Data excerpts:
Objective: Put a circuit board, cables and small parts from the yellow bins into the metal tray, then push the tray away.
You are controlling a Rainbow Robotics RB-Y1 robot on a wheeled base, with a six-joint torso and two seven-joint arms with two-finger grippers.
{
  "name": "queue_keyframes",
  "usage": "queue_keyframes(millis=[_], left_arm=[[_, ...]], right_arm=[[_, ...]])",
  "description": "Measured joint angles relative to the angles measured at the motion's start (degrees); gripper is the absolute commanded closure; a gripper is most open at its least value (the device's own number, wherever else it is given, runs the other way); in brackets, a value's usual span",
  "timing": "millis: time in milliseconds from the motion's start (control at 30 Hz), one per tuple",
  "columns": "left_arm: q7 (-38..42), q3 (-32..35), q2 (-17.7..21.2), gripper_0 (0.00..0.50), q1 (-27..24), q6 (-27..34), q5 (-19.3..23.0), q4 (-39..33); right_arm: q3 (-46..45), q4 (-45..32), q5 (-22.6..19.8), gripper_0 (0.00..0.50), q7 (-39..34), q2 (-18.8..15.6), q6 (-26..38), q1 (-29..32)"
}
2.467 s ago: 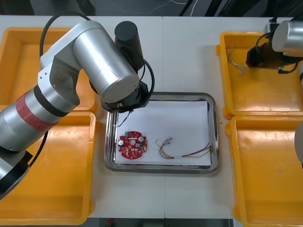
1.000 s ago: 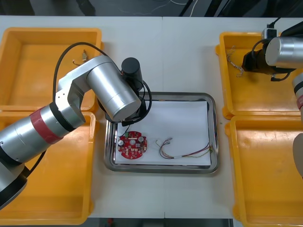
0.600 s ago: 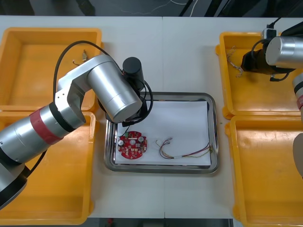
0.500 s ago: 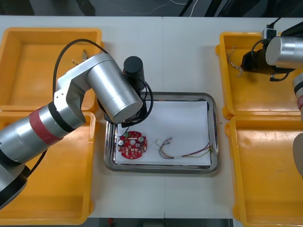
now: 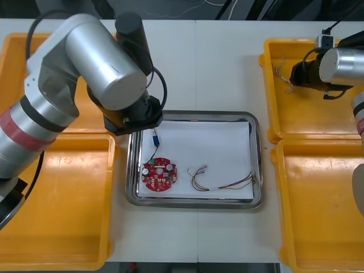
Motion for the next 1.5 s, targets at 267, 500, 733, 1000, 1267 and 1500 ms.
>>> queue_keyframes(millis=[267, 500, 733, 1000, 1267, 1500], left_arm=[[-0.9, 7.8, 4.1, 0.000, -2.8, 3.6, 4.6, 0.5], [-15.1, 13.7, 5.6, 0.000, -4.9, 3.7, 5.7, 6.5], [-24.4, 14.2, 7.0, 0.000, -7.9, 3.7, 4.4, 14.8], [-26.5, 17.6, 7.0, 0.000, -8.5, 3.7, 0.5, 22.0], [-50.5, 19.2, 7.0, 0.000, -8.9, 0.2, -3.5, 27.9], [-53.3, 19.3, 7.0, 0.000, -10.9, -6.3, -3.7, 33.9]], right_arm=[[0.0, -1.1, 0.0, 0.500, 0.0, -0.3, 2.8, 0.1], [0.0, -4.6, -0.3, 0.500, 0.0, -1.2, 10.5, 1.2], [0.0, -6.8, -1.5, 0.500, 0.0, -2.7, 16.8, 2.2], [0.1, -10.0, -3.3, 0.500, 0.0, -5.2, 24.3, 3.2], [0.2, -12.5, -5.9, 0.500, 0.2, -6.4, 26.4, 4.1], [0.2, -19.8, -9.1, 0.500, 0.2, -8.5, 26.4, 9.4]])
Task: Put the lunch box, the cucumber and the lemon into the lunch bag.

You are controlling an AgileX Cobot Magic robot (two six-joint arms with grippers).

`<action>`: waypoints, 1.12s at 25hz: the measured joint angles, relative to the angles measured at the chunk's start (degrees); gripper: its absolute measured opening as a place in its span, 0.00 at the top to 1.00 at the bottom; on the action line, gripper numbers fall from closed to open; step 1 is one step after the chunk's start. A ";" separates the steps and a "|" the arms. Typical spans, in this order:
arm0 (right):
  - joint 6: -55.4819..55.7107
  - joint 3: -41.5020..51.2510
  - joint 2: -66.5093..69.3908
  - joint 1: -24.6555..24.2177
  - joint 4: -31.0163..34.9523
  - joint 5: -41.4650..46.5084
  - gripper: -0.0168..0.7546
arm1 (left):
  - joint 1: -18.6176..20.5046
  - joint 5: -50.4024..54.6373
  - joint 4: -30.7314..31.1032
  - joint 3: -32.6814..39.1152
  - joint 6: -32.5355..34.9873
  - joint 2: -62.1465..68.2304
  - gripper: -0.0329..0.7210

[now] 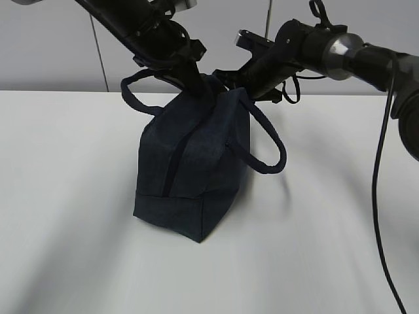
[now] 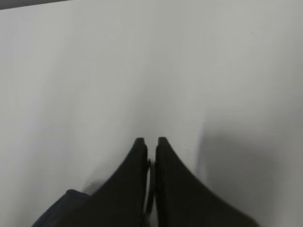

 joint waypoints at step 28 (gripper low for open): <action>-0.37 -26.58 1.15 -2.79 -10.88 28.71 0.37 | 0.00 0.50 2.55 0.26 0.12 -0.35 0.96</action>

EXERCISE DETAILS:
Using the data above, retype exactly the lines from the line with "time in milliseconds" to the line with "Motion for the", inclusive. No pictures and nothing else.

WRITTEN ANSWER:
  "timing": "millis: time in milliseconds from the motion's start (control at 30 Hz), one per tuple",
  "columns": "left_arm: q7 (-38..42), q3 (-32..35), q2 (-17.7..21.2), gripper_0 (0.00..0.50), q1 (-27..24), q6 (-27..34), q5 (-19.3..23.0), q4 (-39..33); right_arm: q3 (-46..45), q4 (-45..32), q5 (-22.6..19.8), gripper_0 (0.00..0.50), q7 (-39..34), q2 (-18.8..15.6), q6 (-26..38), q1 (-29..32)"
}
2.467 s ago: 
1.000 s ago: 
0.600 s ago: 
0.500 s ago: 
now: 
Motion for the next 1.5 s, targets at 267, 500, 733, 1000, 1267 and 1500 ms.

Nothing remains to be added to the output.